Using the listing below, return each line exactly as it reads.

Data excerpt section start

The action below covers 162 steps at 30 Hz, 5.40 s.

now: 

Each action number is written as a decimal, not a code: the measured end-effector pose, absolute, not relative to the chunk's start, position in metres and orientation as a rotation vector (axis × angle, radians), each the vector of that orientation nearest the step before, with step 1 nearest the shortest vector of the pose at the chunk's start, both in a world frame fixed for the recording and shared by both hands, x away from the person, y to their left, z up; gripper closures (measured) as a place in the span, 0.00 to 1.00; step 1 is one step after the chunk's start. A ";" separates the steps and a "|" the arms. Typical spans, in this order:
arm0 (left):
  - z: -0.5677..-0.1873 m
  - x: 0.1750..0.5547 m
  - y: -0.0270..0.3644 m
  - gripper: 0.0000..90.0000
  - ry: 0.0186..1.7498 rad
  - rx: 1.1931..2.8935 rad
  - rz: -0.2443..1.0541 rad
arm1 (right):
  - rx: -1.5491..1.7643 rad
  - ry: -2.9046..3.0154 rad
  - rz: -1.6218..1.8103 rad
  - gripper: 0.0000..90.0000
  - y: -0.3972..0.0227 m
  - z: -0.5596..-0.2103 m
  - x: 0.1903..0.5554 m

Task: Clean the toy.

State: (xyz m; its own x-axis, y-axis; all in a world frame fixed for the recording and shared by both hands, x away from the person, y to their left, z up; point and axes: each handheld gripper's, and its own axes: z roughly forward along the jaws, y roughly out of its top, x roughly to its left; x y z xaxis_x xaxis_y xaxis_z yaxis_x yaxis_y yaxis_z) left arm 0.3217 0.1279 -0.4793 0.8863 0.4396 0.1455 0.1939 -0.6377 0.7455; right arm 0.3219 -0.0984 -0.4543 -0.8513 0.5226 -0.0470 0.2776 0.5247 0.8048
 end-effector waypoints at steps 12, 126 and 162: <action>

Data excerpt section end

#### The completed task
The action below covers 162 steps at 30 Hz, 5.40 s.

now: 

Each action number is written as a decimal, not a code: the measured end-effector pose, absolute, not relative to the chunk's start, position in metres and orientation as a rotation vector (axis × angle, radians), each the vector of that orientation nearest the step before, with step 1 nearest the shortest vector of the pose at the chunk's start, both in a world frame fixed for the recording and shared by both hands, x away from the person, y to their left, z up; gripper closures (measured) as a place in the span, 0.00 to 1.00; step 1 is one step after the chunk's start. A ";" separates the steps and a "|" the arms. Typical spans, in this order:
arm0 (left):
  - z: -0.5677..-0.1873 m
  - x: 0.1750..0.5547 m
  - y: -0.0270..0.3644 m
  - gripper: 0.0000..90.0000
  - ry: 0.0186..1.7498 rad
  - rx: 1.1931..2.8935 rad
  - rz: -0.2443..1.0541 rad
arm1 (right):
  - rx: -1.5491..1.7643 rad
  - ry: -2.9046..3.0154 rad
  - rz: -1.6218..1.8103 rad
  - gripper: 0.0000..90.0000
  - y: -0.3972..0.0227 m
  - z: -0.5596..-0.2103 m
  - x: 0.1903..0.5554 m

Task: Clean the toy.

State: (xyz m; its own x-axis, y-axis; all in a world frame fixed for the recording and shared by both hands, x away from the person, y to their left, z up; point and axes: each handheld gripper's, and its own axes: z roughly forward along the jaws, y roughly out of its top, x roughly to its left; x y z xaxis_x xaxis_y xaxis_z yaxis_x yaxis_y yaxis_z) left arm 0.3217 0.1279 -0.4793 0.8863 0.4396 0.1455 0.1939 -0.6377 0.7455; right arm 0.3219 -0.0984 -0.4543 -0.8513 0.5226 -0.0470 0.2776 0.5247 0.8048
 end-effector waypoints at steps 12, 126 and 162: <action>

That completes the exercise.